Henderson v. Gibson

Decision Date05 December 1862
Citation19 Md. 234
CourtMaryland Court of Appeals

A judgment by default, by the lapse of the term at which it was entered, without motion or other proceeding had thereon becomes final and absolute; and from an order striking out such judgment, an appeal will lie to this Court, but must be taken within three years after the right of appeal accrued.

Whether or not, within the limit of three years, the error in striking out the judgment could have been set up as a reason for reversing a judgment obtained upon a trial of issues subsequently joined, it is too late, after the lapse of more than three years, to present it for that purpose.

The plaintiffs, by their pleadings and joinder of issue subsequent to the order striking out the judgment by default waived their right of appeal from that order.

APPEAL from the Court of Common Pleas of the city of Baltimore.

This is a case of attachment sued out by the appellants against the appellee, at the May term, 1855, of the Court of Common Pleas of the city of Baltimore, on a judgment obtained by them at the May term, 1852, of said Court, against Elliott Johnson. The case is fully stated in the opinion of this Court.

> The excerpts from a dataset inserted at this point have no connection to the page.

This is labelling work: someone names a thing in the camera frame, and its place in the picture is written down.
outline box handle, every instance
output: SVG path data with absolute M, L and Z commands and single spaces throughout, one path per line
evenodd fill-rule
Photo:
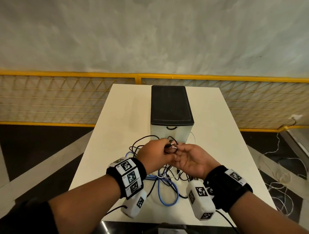
M 169 128 L 168 126 L 166 126 L 166 128 L 167 128 L 168 130 L 175 130 L 177 127 Z

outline wristband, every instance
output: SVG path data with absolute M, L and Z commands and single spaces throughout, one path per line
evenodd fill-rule
M 120 198 L 127 197 L 127 199 L 143 189 L 142 181 L 147 176 L 145 167 L 138 159 L 125 157 L 111 163 L 106 174 L 117 181 L 121 191 Z
M 204 185 L 213 190 L 213 202 L 216 209 L 223 209 L 225 212 L 228 212 L 235 202 L 246 192 L 253 192 L 244 178 L 223 165 L 209 172 L 204 181 Z

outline black sleeve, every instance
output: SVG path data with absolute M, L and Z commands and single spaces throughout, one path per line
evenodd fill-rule
M 58 233 L 48 202 L 30 200 L 16 204 L 0 219 L 0 233 Z

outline white marker cube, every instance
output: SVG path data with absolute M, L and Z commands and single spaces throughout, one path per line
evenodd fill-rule
M 147 193 L 145 190 L 139 191 L 137 194 L 135 194 L 133 197 L 131 197 L 129 200 L 125 200 L 122 204 L 123 206 L 127 206 L 127 208 L 121 207 L 121 211 L 129 216 L 130 218 L 134 219 L 139 211 L 141 210 L 142 205 L 146 201 Z
M 191 204 L 194 216 L 198 220 L 209 220 L 216 212 L 216 207 L 209 196 L 203 182 L 192 180 L 189 182 L 187 196 Z

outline black lid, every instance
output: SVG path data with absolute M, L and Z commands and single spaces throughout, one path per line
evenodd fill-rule
M 163 126 L 193 125 L 186 87 L 153 85 L 150 122 Z

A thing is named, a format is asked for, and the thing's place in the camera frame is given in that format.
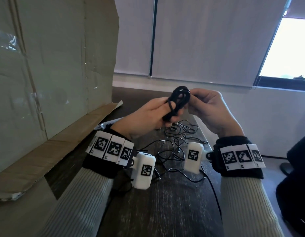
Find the person's left hand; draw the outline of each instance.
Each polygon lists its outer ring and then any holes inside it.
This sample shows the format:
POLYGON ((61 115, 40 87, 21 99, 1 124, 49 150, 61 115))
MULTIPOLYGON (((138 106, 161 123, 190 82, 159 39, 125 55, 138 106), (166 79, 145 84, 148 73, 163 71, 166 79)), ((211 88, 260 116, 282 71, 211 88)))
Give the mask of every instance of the person's left hand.
MULTIPOLYGON (((154 129, 172 126, 172 122, 179 121, 183 109, 178 111, 178 116, 171 117, 170 122, 164 122, 162 117, 171 111, 168 102, 166 102, 167 99, 168 97, 161 97, 150 100, 134 113, 114 123, 111 129, 128 139, 134 139, 154 129)), ((176 104, 171 102, 171 106, 174 109, 176 104)))

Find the black wristband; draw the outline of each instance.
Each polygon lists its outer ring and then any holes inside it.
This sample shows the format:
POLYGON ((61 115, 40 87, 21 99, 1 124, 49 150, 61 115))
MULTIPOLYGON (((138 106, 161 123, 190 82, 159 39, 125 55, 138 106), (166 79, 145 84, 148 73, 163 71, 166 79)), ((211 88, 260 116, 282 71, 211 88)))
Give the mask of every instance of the black wristband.
POLYGON ((212 154, 214 156, 211 156, 213 169, 225 177, 250 177, 263 179, 261 168, 229 171, 226 169, 220 148, 242 144, 251 144, 251 141, 245 136, 228 136, 218 139, 216 145, 214 145, 214 153, 212 154))
MULTIPOLYGON (((120 133, 116 132, 115 130, 112 130, 110 128, 105 128, 103 132, 110 133, 112 135, 116 135, 118 137, 124 138, 128 141, 126 137, 121 135, 120 133)), ((114 162, 105 160, 105 159, 100 159, 98 157, 95 157, 93 155, 88 154, 86 158, 84 159, 82 163, 82 167, 86 169, 90 169, 100 175, 103 175, 105 177, 108 177, 110 179, 114 179, 117 176, 117 173, 123 169, 123 166, 118 165, 114 162)))

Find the roller blind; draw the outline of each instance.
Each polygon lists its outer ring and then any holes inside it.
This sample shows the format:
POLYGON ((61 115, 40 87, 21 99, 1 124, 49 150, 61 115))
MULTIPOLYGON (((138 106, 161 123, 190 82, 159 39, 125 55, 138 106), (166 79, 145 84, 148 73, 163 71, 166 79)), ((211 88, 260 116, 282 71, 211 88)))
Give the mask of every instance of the roller blind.
POLYGON ((291 0, 288 12, 284 17, 305 19, 305 0, 291 0))
POLYGON ((152 76, 252 86, 287 0, 158 0, 152 76))
POLYGON ((148 75, 154 0, 115 0, 119 34, 115 72, 148 75))

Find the person's right hand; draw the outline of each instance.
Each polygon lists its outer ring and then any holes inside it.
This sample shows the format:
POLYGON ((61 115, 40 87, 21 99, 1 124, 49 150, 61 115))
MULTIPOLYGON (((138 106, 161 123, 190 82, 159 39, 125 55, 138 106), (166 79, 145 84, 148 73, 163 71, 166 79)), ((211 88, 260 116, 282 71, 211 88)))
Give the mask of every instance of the person's right hand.
POLYGON ((191 98, 185 108, 188 108, 190 114, 198 116, 210 131, 219 138, 244 136, 241 126, 218 91, 195 88, 191 89, 190 93, 191 98))

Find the dark wooden table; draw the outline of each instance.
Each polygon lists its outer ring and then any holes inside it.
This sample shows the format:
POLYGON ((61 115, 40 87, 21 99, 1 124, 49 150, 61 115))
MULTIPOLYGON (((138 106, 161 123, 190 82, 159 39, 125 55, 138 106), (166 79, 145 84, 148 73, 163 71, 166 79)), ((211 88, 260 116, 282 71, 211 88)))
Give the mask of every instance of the dark wooden table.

The cause was argued before BARTOL, GOLDSBOROUGH and COCHRAN, J.

J Malcolm, for the appellants:

The Court below erred in striking out the judgment and allowing the garnishee to plead, the judgment having passed beyond the control of the Court, after the term had expired at which the judgment became final; and, according to the decisions of the Court of Appeals, the motion was too late. It should have been made at the term at which the judgment was entered, and, so far as the record shows, there was no motion made except a verbal one. No reasons being assigned for the motion, it was an arbitrary act of the Court, without any notice to the plaintiffs' counsel, and cannot be sustained on any principle of law. Sherwood vs. Mohler, 14 Md. Rep., 564. The garnishee has never yet filed a plea, as required by the order of the Court, and there is no rule of the Court of Common Pleas which authorizes " nulla bona " to be pleaded short, as was done in this case, and therefore the judgment should have been for the plaintiffs; for, by the rules of practice, all pleas are required to be in writing, and copies served on the counsel of the other side. Munnikuyson vs. Dorsett, 2 H. & G., 378. Ev. Pr., 429. The striking out of the judgment was directly in the face of the well-known and established practice of the Courts of this State. The motion to strike out should have been in writing, and served upon the opposing counsel.

John H. Thomas, for the appellee:

1st Courts have power, " for fraud, deceit, surprise or irregularity" in obtaining judgments, to set them aside, as well after as during the term at which they were rendered. The Act of 1787, ch. 9, sec. 6, provides for continuances from the term at which such judgments may have been rendered, until that at which they are set aside, showing that it is immaterial how many terms may have intervened. Hall vs. Sewell, 9 Gill, 146. Sherwood vs. Mohler, 14 Md. Rep., 564, 565.

2nd. The mode of showing the existence of such causes, is not designated by the Act. If, therefore, it appear from the record that some one of them must have existed, the action of the Court must be presumed to have been founded on them, and ought to be sustained. The Court " learned from the gentlemen in the cause" --the fact must have been conceded by counsel on both sides--that the appellee had no funds liable to condemnation. The answers of the garnishee, and the verdict of the jury, show conclusively that he had none. In the face of these facts, it is impossible to account for the judgment by default against him, except on one of the grounds which entitle the Court to set it aside.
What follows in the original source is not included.